Recorded data
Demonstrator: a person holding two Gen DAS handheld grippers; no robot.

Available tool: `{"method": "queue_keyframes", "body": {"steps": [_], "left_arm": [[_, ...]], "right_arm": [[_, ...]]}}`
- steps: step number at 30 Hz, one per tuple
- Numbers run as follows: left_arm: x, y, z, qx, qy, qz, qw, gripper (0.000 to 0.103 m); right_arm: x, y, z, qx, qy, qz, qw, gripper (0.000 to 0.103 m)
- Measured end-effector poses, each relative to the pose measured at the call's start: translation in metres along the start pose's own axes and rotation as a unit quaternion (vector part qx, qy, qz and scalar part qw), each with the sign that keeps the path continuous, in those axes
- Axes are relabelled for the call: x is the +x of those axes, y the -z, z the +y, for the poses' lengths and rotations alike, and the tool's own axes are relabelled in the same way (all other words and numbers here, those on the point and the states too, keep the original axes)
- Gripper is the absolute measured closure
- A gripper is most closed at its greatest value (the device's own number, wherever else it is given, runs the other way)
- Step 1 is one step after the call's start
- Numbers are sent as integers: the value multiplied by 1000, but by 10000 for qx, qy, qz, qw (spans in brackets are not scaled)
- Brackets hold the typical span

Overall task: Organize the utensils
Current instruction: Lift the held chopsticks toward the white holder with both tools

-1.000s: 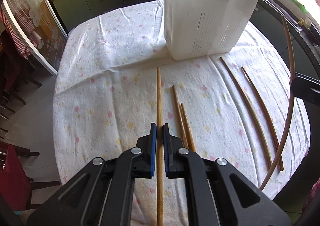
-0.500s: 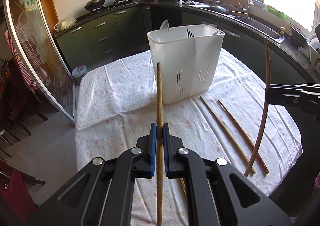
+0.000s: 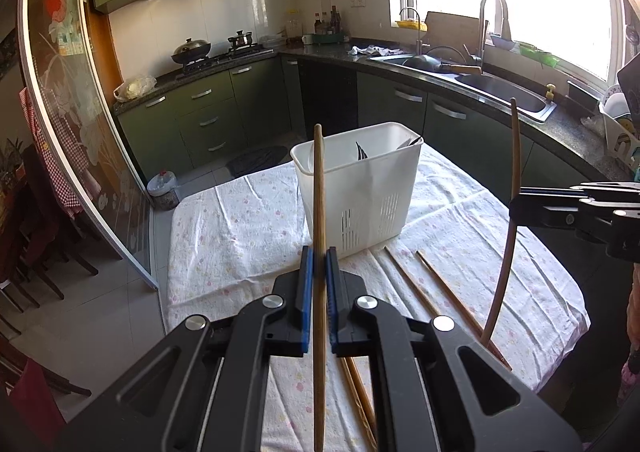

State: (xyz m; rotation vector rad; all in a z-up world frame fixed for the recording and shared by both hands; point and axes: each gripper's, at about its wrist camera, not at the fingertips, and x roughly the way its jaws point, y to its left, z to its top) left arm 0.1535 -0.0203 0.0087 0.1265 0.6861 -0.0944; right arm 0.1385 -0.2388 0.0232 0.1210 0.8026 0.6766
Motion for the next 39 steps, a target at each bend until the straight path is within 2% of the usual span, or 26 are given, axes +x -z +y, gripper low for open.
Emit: {"method": "queue_keyframes", "body": {"steps": [8,12,17,21,26,29,33,39], "left_arm": [[-21,-44,-2,-203,173,-448,9986,97],[-34,-71,-6,-298,212,-834,9959,97],[-54,-108,-9,-391,309,-1462,9880,97],[-60,-133,-13,-499,330,-2017,9776,97],[-38,-145,-20,-526,291,-2742,9598,97],[-15,-147,-22,-598,221,-2980,9524,97],[18,-143,-19,-802,235,-3025,9495,97],[54,-130,-16,-848,46,-2917,9527,97]], "right_arm": [[-21,-22,8,-33,-10,-326,9995,97],[-30,-36,10,-38,-24,-498,9987,97],[-42,-54,14,-89,61,-765,9970,97],[-52,-70,17,-150,212,-1062,9940,97],[-56,-81,20,-158,208,-1166,9928,97],[-56,-84,21,-169,206,-1159,9929,97],[-53,-87,14,-114,235,-1139,9932,97],[-50,-87,11,-67,286,-1132,9931,96]]}}
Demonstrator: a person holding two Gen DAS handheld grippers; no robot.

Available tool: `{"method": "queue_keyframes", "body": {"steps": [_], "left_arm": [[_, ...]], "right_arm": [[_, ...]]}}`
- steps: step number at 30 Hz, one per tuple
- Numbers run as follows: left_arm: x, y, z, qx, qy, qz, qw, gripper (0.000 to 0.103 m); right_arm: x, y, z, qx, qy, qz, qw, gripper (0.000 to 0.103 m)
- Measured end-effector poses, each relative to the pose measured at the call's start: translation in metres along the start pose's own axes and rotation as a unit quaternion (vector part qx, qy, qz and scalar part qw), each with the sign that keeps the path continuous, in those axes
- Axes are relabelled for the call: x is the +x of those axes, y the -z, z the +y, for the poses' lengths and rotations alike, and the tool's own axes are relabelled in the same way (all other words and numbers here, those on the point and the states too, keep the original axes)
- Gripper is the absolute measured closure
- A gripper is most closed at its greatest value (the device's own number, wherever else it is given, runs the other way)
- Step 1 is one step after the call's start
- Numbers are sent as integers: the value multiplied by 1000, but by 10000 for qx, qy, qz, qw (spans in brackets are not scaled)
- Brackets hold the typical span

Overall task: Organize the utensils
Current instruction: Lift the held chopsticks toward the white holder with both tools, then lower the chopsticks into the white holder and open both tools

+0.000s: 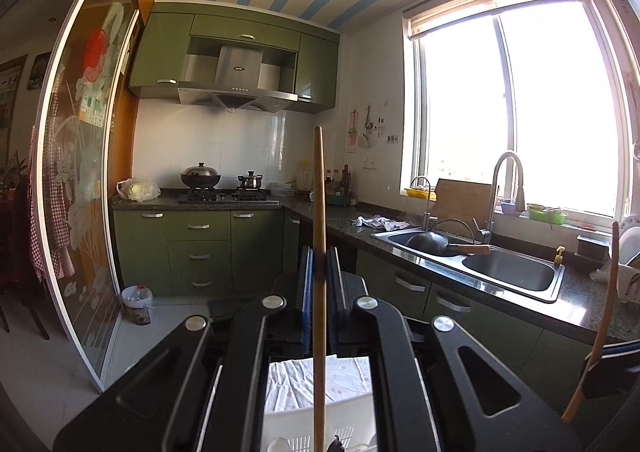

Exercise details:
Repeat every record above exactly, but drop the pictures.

Exercise answer:
Demonstrator: a person holding two Gen DAS handheld grippers; no robot.

Available tool: `{"method": "queue_keyframes", "body": {"steps": [_], "left_arm": [[_, ...]], "right_arm": [[_, ...]]}}`
- steps: step number at 30 Hz, one per tuple
- Numbers run as follows: left_arm: x, y, z, qx, qy, qz, qw, gripper (0.000 to 0.103 m); right_arm: x, y, z, qx, qy, qz, qw, gripper (0.000 to 0.103 m)
- Measured end-effector poses, each relative to the pose measured at the call's start: translation in metres along the start pose's own axes and rotation as a unit quaternion (vector part qx, qy, qz and scalar part qw), each with the sign that keeps the path continuous, in those axes
- Axes are relabelled for the call: x is the +x of those axes, y the -z, z the +y, for the poses' lengths and rotations alike, and the tool's own axes are relabelled in the same way (all other words and numbers here, those on the point and the states too, keep the original axes)
- Gripper is the absolute measured closure
- A gripper is most closed at its greatest value (the device's own number, wherever else it is given, runs the other way)
- Step 1 is one step after the call's start
- Numbers are sent as integers: the value multiplied by 1000, but by 10000 for qx, qy, qz, qw (spans in brackets are not scaled)
- Brackets hold the typical span

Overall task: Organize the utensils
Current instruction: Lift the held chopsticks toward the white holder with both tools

-1.000s: 
-0.500s: 
+0.000s: 

State: (xyz m; rotation vector rad; all in a z-up world frame fixed for the recording and shared by both hands; point and axes: each gripper's, at about its wrist camera, not at the fingertips, and x roughly the way its jaws point, y to its left, z to its top) left arm 0.1535 -0.0203 0.0087 0.1265 0.6861 -0.0944; right arm 0.1385 -0.2388 0.0232 0.1210 0.8026 0.6766
Motion for the next 39 steps, a target at each bend until the straight path is within 2% of the usual span, or 26 are given, axes +x -z +y, gripper low for open.
Emit: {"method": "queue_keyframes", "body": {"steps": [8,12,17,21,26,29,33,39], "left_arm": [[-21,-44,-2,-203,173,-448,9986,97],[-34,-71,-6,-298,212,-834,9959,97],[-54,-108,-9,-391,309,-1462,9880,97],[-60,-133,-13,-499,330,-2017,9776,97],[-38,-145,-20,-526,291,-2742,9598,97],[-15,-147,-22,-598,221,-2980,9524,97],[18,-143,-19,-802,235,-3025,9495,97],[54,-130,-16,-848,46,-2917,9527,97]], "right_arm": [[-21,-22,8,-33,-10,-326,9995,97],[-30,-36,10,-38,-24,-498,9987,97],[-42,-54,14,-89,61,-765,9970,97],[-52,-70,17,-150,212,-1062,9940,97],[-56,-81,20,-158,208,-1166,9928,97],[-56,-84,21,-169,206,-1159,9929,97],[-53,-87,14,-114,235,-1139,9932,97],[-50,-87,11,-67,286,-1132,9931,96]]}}
Demonstrator: a person holding two Gen DAS handheld grippers; no robot.

Available tool: `{"method": "queue_keyframes", "body": {"steps": [_], "left_arm": [[_, ...]], "right_arm": [[_, ...]]}}`
- steps: step number at 30 Hz, one per tuple
- Numbers run as follows: left_arm: x, y, z, qx, qy, qz, qw, gripper (0.000 to 0.103 m); right_arm: x, y, z, qx, qy, qz, qw, gripper (0.000 to 0.103 m)
- Measured end-effector poses, each relative to the pose measured at the call's start: translation in metres along the start pose's own axes and rotation as a unit quaternion (vector part qx, qy, qz and scalar part qw), each with the sign that keeps the path continuous, in those axes
- Axes are relabelled for the call: x is the +x of those axes, y the -z, z the +y, for the poses' lengths and rotations alike, and the tool's own axes are relabelled in the same way (all other words and numbers here, those on the point and the states too, keep the original axes)
- Gripper is the absolute measured closure
- A gripper is most closed at its greatest value (the device's own number, wherever else it is given, runs the other way)
- Step 1 is one step after the call's start
- Numbers are sent as integers: the value multiplied by 1000, but by 10000 for qx, qy, qz, qw (spans in brackets are not scaled)
- Brackets hold the typical span

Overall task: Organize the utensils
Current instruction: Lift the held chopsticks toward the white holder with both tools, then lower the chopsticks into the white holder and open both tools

+0.000s: 

This exercise has been answered in full.